Author in the News: Gwendolyn Wright and USA

Gwendolyn Wright's keynote lecture at the "Women and Modernism" colloquium at the Museum of Modern Art was featured in the October 31st New York Times column by architecture critic Nicolai Ouroussoff. Using the colloquium and Wright's comments as a launching point, Oursoussoff considers the reasons why females continue to be underpresented in the architecture profession:
In an interview after the colloquium, Ms. Wright described it as a pattern of advance and retreat. "The two major feminist movements in American history—the 1910s and the late '60s and early '70s—obviously opened a lot of opportunities for women," she said. "But in both cases they were also followed by a backlash, and the numbers drop again.
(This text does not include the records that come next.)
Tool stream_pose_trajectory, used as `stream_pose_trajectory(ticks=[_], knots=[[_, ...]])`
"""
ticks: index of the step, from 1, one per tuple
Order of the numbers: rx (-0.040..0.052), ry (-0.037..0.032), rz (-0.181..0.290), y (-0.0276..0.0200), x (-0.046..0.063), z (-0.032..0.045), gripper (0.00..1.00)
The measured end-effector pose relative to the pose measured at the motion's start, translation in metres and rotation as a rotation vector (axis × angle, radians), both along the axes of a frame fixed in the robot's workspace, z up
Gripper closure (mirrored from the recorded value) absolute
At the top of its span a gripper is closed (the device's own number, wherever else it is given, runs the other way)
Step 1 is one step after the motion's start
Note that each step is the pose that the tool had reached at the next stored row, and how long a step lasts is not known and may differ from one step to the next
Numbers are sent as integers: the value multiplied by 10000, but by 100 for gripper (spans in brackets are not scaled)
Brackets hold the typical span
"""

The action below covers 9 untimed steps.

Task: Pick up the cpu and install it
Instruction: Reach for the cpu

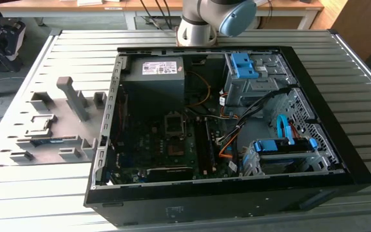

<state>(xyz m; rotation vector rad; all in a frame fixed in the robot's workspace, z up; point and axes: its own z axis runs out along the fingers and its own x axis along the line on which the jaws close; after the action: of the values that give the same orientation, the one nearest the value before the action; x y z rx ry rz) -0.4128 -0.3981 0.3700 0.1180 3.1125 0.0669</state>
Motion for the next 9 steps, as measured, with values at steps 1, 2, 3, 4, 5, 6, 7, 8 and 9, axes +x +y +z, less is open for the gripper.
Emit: stream_pose_trajectory(ticks=[1,2,3,4,5,6,7,8,9], knots=[[0,0,0,0,-2,-4,90],[0,0,0,0,-4,-7,90],[0,0,0,0,-6,-11,90],[0,-1,1,0,-8,-15,90],[0,-1,1,0,-11,-19,90],[0,0,0,0,-13,-23,90],[0,-1,1,0,-16,-26,90],[0,0,1,0,-18,-30,90],[0,0,0,0,-21,-33,90]])
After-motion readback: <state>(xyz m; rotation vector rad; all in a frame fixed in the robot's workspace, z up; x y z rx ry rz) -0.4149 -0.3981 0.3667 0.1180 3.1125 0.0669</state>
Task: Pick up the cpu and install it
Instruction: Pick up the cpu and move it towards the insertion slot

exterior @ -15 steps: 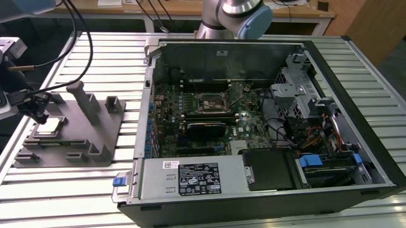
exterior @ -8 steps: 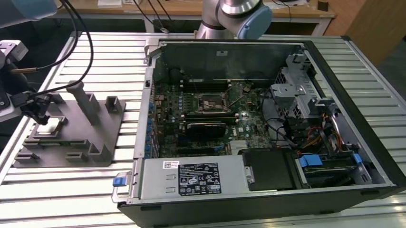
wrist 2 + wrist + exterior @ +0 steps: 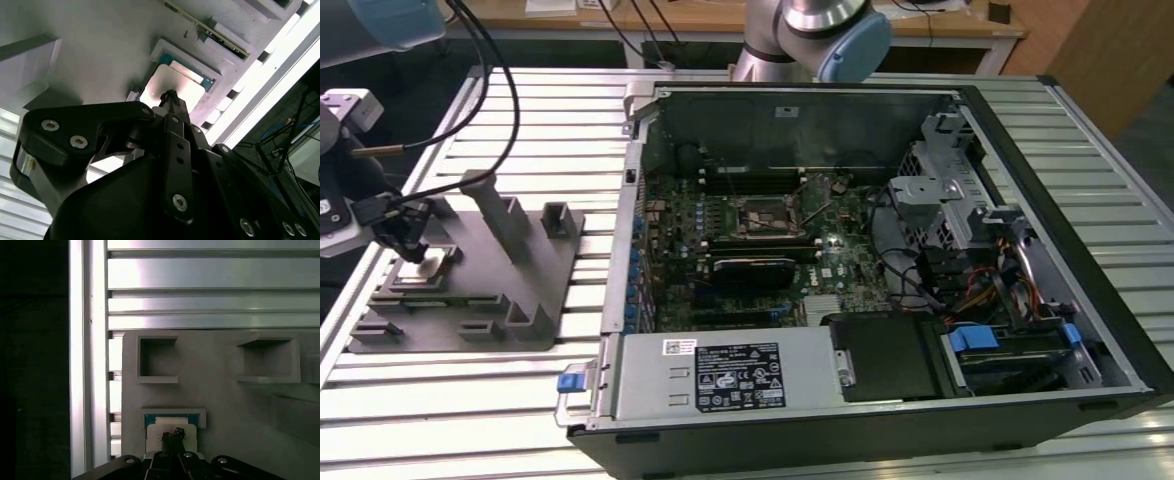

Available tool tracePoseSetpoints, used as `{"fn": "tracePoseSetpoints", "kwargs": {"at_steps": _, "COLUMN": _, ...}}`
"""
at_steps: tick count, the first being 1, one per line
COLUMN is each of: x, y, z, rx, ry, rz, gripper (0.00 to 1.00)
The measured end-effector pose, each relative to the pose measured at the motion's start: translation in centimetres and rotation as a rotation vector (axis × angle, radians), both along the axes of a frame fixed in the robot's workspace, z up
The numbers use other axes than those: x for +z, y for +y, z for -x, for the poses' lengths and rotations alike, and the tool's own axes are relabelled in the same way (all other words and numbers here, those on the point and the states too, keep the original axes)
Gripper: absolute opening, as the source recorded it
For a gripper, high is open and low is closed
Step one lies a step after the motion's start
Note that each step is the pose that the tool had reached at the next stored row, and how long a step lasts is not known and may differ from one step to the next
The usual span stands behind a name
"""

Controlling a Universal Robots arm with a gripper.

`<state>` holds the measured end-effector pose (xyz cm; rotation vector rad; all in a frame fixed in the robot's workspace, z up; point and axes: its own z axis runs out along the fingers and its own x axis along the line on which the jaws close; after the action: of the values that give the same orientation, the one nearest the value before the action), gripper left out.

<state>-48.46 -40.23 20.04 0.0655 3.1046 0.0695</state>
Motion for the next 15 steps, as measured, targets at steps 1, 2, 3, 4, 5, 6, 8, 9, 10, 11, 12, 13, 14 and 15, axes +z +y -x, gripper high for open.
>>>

When male authority is under threat, for example, or there's an economic downturn, women lose their jobs first." . . .Women make up roughly half of all students in American graduate schools of architecture. Yet according to the American Institute of Architects, the professional association for practitioners, women accounted for only 13.3 percent of its members last year, an improvement from 1.2 percent in 1975 but a depressing figure nonetheless. And the number who have entered the ranks of international stars is minuscule.
One reason is the sexism that women encounter day to day in almost any profession. And any schoolgirl will tell you that the balance between work and family life is still skewed in favor of men. But the rarefied and strangely macho precincts of architecture can be particularly treacherous.